Task requirements - From the entries that follow, copy each line containing the word "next".

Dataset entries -
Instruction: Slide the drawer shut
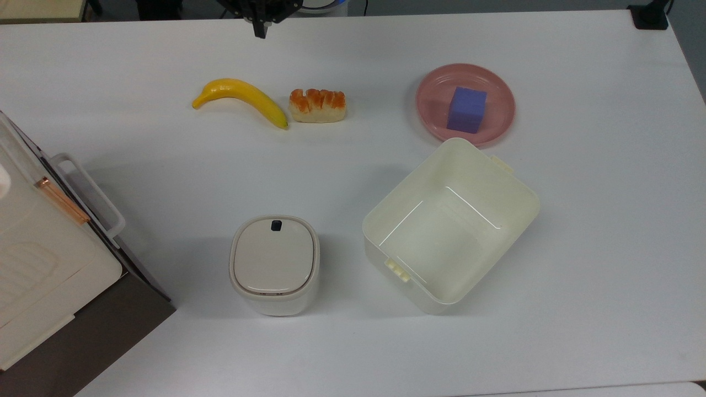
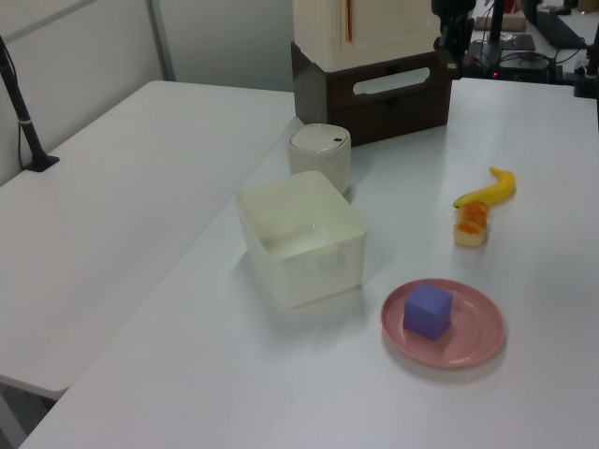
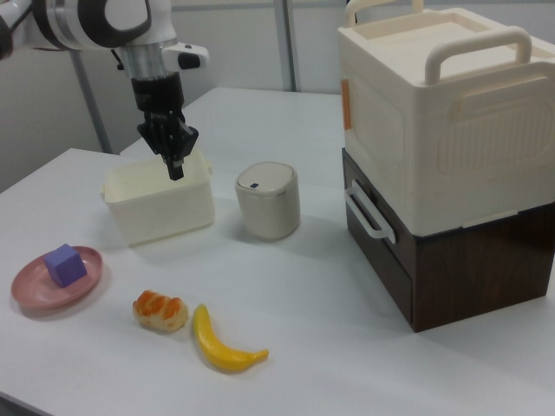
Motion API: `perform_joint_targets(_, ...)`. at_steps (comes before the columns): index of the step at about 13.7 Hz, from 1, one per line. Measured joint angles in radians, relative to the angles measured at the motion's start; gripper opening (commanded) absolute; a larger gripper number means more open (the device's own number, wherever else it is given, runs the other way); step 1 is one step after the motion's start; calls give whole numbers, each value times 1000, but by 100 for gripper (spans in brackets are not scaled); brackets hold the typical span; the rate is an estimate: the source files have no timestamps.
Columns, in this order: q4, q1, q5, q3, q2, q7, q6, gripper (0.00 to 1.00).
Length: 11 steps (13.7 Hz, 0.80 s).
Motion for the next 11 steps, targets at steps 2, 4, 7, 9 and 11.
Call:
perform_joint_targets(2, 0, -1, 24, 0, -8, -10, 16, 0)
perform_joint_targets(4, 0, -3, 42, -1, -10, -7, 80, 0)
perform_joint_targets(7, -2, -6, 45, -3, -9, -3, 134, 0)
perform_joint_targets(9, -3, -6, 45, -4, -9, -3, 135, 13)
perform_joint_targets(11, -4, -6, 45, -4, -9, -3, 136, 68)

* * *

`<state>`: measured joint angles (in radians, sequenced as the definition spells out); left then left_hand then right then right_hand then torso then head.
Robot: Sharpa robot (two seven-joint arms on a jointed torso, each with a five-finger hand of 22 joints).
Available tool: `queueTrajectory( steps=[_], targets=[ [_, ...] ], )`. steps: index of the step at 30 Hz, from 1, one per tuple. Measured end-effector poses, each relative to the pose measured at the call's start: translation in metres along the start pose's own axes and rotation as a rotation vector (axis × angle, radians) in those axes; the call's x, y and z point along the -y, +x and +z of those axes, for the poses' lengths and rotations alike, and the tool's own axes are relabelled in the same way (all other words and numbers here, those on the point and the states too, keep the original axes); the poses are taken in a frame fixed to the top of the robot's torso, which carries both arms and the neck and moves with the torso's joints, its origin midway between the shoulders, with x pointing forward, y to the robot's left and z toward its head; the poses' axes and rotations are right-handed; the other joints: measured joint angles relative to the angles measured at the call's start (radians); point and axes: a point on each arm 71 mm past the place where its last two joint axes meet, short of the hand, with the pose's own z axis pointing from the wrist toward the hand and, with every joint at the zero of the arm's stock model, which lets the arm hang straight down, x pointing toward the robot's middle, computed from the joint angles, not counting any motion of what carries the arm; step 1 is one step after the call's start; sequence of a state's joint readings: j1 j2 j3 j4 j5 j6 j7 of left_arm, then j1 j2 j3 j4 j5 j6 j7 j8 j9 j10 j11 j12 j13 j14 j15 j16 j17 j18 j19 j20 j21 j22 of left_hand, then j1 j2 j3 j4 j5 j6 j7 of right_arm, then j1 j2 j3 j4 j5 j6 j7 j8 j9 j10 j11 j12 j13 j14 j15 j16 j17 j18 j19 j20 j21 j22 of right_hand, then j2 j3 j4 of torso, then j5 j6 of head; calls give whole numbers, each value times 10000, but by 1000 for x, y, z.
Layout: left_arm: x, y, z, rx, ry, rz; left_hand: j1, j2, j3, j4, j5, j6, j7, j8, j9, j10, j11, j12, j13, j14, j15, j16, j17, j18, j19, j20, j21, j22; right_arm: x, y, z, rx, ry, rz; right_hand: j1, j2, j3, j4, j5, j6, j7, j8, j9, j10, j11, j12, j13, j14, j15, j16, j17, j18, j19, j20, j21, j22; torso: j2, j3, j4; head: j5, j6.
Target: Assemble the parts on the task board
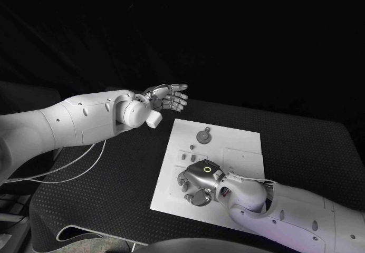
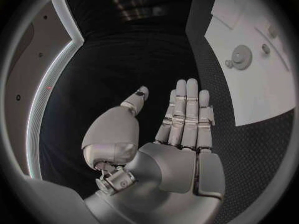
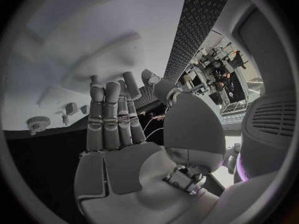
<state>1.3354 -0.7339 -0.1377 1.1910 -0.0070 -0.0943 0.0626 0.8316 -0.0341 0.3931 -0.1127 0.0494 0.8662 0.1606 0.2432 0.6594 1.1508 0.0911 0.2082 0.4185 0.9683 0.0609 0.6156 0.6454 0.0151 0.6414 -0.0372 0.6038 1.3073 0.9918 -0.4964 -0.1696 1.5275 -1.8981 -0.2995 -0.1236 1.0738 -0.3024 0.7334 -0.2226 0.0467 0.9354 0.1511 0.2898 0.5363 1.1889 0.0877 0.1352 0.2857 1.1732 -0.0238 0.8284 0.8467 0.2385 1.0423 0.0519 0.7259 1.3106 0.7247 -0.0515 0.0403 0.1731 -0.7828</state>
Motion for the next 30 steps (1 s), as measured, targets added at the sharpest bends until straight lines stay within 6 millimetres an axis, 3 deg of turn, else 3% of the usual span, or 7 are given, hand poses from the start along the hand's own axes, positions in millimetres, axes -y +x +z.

Solution to the problem -
Motion for the next 11 steps, targets at steps 2, 4, 7, 9 and 11.
Motion for the next 30 steps (1 s), as measured, targets added at the sharpest bends until straight lines stay within 6 millimetres an axis, 3 deg of turn, else 3% of the usual span, or 7 are given, hand poses from the start along the hand's own axes, positions in millimetres, axes -y +x +z.

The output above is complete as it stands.